It's clear that many (many!) of you have problems with the way we changed Friends last year. While I can tell you that in general the features are easier and more used now than before, that doesn't mean that really good elements were lost in the process. (I sure miss the "Suggest" button, for instance.) The Purple Dude, as we liked to call him (her?) was another cool element (for those newbies, he showed up on movies that your Friends had watched). His problem, however, was that he slowed down the page loads dramatically: every time we drew a page, we had to check every movie on the page against every movie seen by each of your Friends. When you had one Friend it wasn't so bad, but if you had more, the load times got bad. And as our membership was growing rapidly, the problem was rapidly getting worse. We had to make a hard call: try to fix that loading issue or retire the DUDE. Now I liked the dude, but at the end of the day, he laid down his life so that the site performance improved. I'd like to bring him back some day, but not before we solve that loading problem. Anyway, that's what happened to the dude.
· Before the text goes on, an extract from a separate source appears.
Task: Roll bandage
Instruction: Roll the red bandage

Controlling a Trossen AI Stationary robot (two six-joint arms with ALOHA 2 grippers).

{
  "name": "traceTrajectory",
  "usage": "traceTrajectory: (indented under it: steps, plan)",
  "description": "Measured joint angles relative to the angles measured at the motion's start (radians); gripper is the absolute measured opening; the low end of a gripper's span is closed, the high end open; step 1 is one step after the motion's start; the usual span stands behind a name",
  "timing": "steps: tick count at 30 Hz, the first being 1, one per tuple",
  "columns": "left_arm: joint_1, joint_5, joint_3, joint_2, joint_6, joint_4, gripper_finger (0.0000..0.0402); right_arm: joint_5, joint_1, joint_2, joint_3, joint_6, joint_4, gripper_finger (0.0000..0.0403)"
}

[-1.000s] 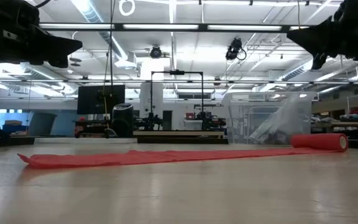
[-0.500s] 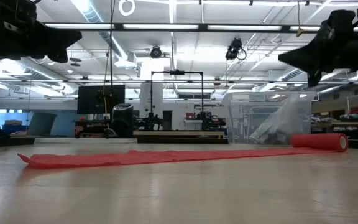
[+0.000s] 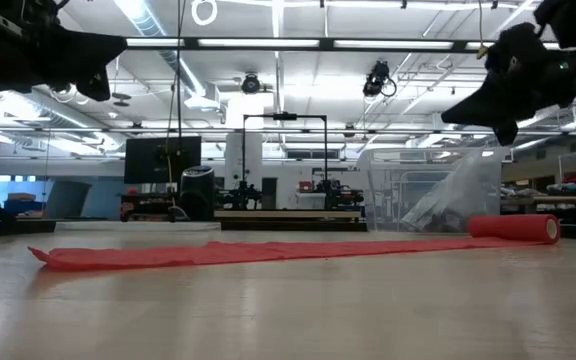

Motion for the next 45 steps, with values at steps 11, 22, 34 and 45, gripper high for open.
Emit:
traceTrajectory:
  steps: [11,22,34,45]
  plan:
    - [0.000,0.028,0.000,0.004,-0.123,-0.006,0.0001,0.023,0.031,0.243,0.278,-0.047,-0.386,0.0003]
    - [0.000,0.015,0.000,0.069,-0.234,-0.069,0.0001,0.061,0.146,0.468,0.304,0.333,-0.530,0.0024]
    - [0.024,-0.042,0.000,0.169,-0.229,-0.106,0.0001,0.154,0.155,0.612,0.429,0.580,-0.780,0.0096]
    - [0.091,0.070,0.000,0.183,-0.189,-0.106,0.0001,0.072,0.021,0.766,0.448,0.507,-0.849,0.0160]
On a sidenote, we did have a funeral for him in our offices. And in the great Netflix tradition of sending off our loved ones with a limerick, many of us contributed. This was mine:

It's goodbye to our friend, Purple Dude
He was smart, but exceptionally lewd;
He'd be doing his job
On the box and the bob*,
Displaying himself in the nude.


(*the "bob" is the "back of box" ajax pop-up when you hover on a movie title)

Now, this issue about the notes is a little different. It was my assumption that rather than have mini-reviews (that only went to your Friends, including Friends you didn't yet have), and reviews, and notes (which were more one-on-one or one-to-a-few in nature), we would reduce the complexity by reducing the options. Notes, I felt, were for individual correspondence -- and didn't need to persist for future-Friends. If you wanted to write something general, about movies, to a bunch of people, and if you wanted it to persist, then just make it a review. That way your Friends see it, and new Friends still see it. Does it matter that other people would see it? I didn't think it did. For all but personal notes between you and someone ("Did you like that?") or to you and a bunch of folks ("hey, does anyone think this movie is any good?"), a review seemed better.

At least that was my thought.

So my question is: For those of you who miss having "notes" that remain for future Friends, why won't a Review suffice? You're helping out more people with your thoughts, and it is our hope that people in the community will be interested in giving their feedback on movies to more than just a couple people. Why not just Review?